R/db-packages.R

Defines functions ensembldb_latest available_tx_db biocann_inp_pkgname biocann_orgkey bimap_lookup biocann_orgdb_pkgname biocann_object biocann_pkgobject biocann_pkgname biocann_mapname is.anndb is.orgpkg is.annpkg

Documented in available_tx_db bimap_lookup biocann_mapname biocann_object biocann_orgdb_pkgname biocann_pkgname biocann_pkgobject ensembldb_latest is.anndb is.annpkg is.orgpkg

# Project: xbioc
# 
# Function for annotation packages
#
# Author: Renaud Gaujoux
# Created: Jul 3, 2014
###############################################################################

#' Annotation Tools
#' 
#' @description
#' The \pkg{xbioc} package contains a few utility functions to facilitate 
#' working with Bioconductor annotations, which extends or enhance functions
#' available in packages such as \pkg{annotate}.
#' 
#' @param x an R object, either a character string or an annotation object.
#' 
#' @name annotation-tools
NULL

#' @describeIn annotation-tools \code{is.annpkg} tells if an object is the name of an annotation package.
#' 
#' @export
#' @examples
#' # check annotation pkg name
#' is.annpkg('aaa.db')
#' is.annpkg(c('bbb.db', 'ccc.db'))
#' is.annpkg(c('ddd', 'eee.db'))
is.annpkg <- function(x) is.character(x) && length(x)>0L && all(grepl("\\.db$", x))

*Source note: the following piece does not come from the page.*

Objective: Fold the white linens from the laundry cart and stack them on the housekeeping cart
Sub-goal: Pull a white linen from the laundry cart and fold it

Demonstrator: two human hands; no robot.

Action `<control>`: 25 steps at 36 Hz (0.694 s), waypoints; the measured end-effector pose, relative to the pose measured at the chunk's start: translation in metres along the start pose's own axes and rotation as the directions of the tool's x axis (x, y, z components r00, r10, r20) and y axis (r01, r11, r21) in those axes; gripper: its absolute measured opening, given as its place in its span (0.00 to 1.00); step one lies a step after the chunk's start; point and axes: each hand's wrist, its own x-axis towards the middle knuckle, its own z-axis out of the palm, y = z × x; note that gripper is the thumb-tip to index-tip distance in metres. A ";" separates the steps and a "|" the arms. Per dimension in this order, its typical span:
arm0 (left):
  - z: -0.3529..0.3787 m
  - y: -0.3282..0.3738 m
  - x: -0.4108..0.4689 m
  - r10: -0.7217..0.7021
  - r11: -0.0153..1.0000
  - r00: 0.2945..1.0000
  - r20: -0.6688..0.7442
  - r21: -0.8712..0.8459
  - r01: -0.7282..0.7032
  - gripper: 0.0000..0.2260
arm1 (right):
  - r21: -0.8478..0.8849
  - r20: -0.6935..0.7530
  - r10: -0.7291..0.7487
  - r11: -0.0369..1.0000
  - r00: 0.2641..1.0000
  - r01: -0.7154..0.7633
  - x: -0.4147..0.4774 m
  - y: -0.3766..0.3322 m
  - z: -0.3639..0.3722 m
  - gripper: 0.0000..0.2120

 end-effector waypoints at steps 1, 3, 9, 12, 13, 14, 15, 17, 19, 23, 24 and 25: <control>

#' @describeIn annotation-tools tells if an object is an organism annotation package.
#' @export
is.orgpkg <- function(x) {
  
    if( is.anndb(x) ) return(is(x, 'OrgDb'))
    if( !is.character(x) ) x <- annotation(x)
    !is.null(x) && length(grep("^org\\.", x)) == 1
    
}

#' @describeIn annotation-tools tells if an object is an annotation db object such as 
#' \code{hgu133a.db}.
#' 
#' @export
#' @examples
#' # check AnnotationDb object
#' library(hgu133plus2.db)
#' is.anndb(hgu133plus2.db)
is.anndb <- function(x) is(x, 'AnnotationDb')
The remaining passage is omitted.